S'il y a bien une chose pour laquelle le souvenir de John Bercow restera longtemps dans l'esprit des députés, c'est bien son traditionnel "Order !" [De l'ordre, N.D.L.R.] qu'il hurle fréquemment sur un ton rauque aux parlementaires indisciplinés, avec sa robe de soie noire et ses cravates criardes. La figure de la Chambre des Communes, dont l'impartialité fait encore débat aujourd'hui, quittera ses fonctions de speaker le 31 octobre prochain "pour consacrer davantage de temps aux siens", date à laquelle la Grande Bretagne devait théoriquement quitter l'Union européenne.

John Bercow, qui a démarré l'aventure en tant que 157ème président de la Chambre des Communes il y a un peu plus de dix ans, s'insère dans la vie politique assez jeune, en tant que membre d'un club situé à la droite du parti conservateur. Ancien président national de la Federation of Conservative Students et conseiller municipal de l'arrondissement de Londres, il a été élu député de Buckingham en mai 1997 en tant que conservateur et a occupé le poste de porte-parole de l'éducation et de l'emploi et des affaires intérieures sur les bancs du Parlement. Il a été nommé Secrétaire principal "fantôme" au Trésor en 2001, puis ministre "fantôme" du Travail et des Retraites en 2002 et, de 2003 à 2004, Secrétaire d'État fictif au développement international. Au Royaume-Uni, un cabinet fantôme est un groupe de politiciens qui occupe un poste politique au sein de leur parti, mais dont le parti n'est pas au pouvoir. Il offre une solution de rechange au ministre au sein du gouvernement et les deux parties débattront ensemble des questions relatives à leur propre domaine de compétence.

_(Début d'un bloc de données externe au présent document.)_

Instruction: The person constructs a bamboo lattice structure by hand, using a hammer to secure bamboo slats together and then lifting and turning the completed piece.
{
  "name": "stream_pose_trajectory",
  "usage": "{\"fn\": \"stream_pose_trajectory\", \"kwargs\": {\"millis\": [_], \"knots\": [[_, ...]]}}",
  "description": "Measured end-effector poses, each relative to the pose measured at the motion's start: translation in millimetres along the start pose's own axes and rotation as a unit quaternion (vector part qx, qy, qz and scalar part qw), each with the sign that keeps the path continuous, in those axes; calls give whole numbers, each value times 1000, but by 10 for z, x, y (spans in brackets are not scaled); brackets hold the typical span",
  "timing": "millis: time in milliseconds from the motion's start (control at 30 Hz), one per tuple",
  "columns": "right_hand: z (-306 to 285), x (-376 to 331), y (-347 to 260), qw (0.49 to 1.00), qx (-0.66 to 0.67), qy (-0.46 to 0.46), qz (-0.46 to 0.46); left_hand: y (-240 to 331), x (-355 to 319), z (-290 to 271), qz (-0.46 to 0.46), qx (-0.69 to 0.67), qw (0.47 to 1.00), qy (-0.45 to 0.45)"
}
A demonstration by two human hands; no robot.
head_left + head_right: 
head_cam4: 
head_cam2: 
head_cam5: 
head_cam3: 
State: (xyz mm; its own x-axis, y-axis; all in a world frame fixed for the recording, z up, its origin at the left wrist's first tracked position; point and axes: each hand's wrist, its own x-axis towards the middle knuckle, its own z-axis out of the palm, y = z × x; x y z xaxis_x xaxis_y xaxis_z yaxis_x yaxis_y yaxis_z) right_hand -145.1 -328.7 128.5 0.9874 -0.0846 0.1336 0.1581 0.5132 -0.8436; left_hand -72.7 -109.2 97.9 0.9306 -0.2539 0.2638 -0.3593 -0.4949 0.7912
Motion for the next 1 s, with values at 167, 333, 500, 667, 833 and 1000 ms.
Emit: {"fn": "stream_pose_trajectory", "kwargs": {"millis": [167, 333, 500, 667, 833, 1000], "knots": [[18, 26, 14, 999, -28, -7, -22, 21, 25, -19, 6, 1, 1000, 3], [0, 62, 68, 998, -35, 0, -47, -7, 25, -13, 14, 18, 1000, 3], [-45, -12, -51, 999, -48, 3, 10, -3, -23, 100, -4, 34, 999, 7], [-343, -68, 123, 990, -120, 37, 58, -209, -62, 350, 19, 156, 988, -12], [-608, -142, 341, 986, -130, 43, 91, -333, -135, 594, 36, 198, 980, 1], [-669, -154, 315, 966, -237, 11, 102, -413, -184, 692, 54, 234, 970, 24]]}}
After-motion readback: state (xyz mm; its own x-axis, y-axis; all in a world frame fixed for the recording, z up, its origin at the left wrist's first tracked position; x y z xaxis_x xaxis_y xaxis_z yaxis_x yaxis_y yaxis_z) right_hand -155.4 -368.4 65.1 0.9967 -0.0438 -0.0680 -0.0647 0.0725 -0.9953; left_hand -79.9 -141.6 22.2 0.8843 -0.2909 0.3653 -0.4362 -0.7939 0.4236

Ensuite, John Bercow devient membre du Comité spécial du développement international et copréside le groupe parlementaire multipartite sur la Birmanie et est nommé vice-président du GOPA sur la prévention du génocide en Afrique et au Soudan. Il a été secrétaire du groupe multipartite sur les droits de l'homme et a créé le groupe multipartite sur les tumeurs cérébrales. En septembre 2007, il a été nommé par le gouvernement pour diriger un examen des services destinés aux enfants et aux jeunes ayant des besoins en matière de parole, de langage et de communication. Nommé à la Conférence des présidents sur la représentation parlementaire en novembre 2008, il est devenu président de la Conférence dès qu'il est devenu président l'année suivante. 

Plus jeune titulaire de cette prestigieuse fonction, à 46 ans, John Bercow s'est employé à la dépoussiérer, abandonnant certains éléments de la tenue traditionnelle comme la perruque. Ces derniers temps, s'il a fait tant parler de lui dans la presse internationale, c'est que le président des Communes est accusé par les Brexiters d'avoir enfreint son devoir de neutralité en mettant des bâtons dans les roues d'abord à Theresa May puis à Boris Johnson lorsqu'ils ont tenté d'accélérer les démarches de sortie. Le 18 mars dernier, John Bercow avait refusé un troisième vote de principe à l'ancienne Première ministre sur son accord de retrait, au motif qu'il portait exactement sur le même texte que le deuxième. Et il y a huit jours, John Bercow a de nouveau frustré le gouvernement lorsqu'il a qualifié de "répétitif et désordonné" un nouveau vote de principe sur l'accord de divorce. C'est aussi lui qui a permis l'adoption de la loi Benn, obligeant le gouvernement à demander à l'Union un report dans le cas où les députés ne s'étaient pas mis d'accord avant le 19 octobre.

Le nouveau président de la Chambre des communes sera probablement moins interventionniste que celui qui quitte le fauteuil en cuir vert qui domine le Parlement britannique. À ce stade, bon nombre des neuf députés qui participeront à la course qui sera réglée le 4 novembre ont cherché à prendre leurs distances par rapport à l'approche adoptée par John Bercow pour gérer le processus Brexit. Dans tous les cas, son départ sera probablement une épine en moins dans le pied de Boris Johnson qui voit en lui son adversaire de l'ombre.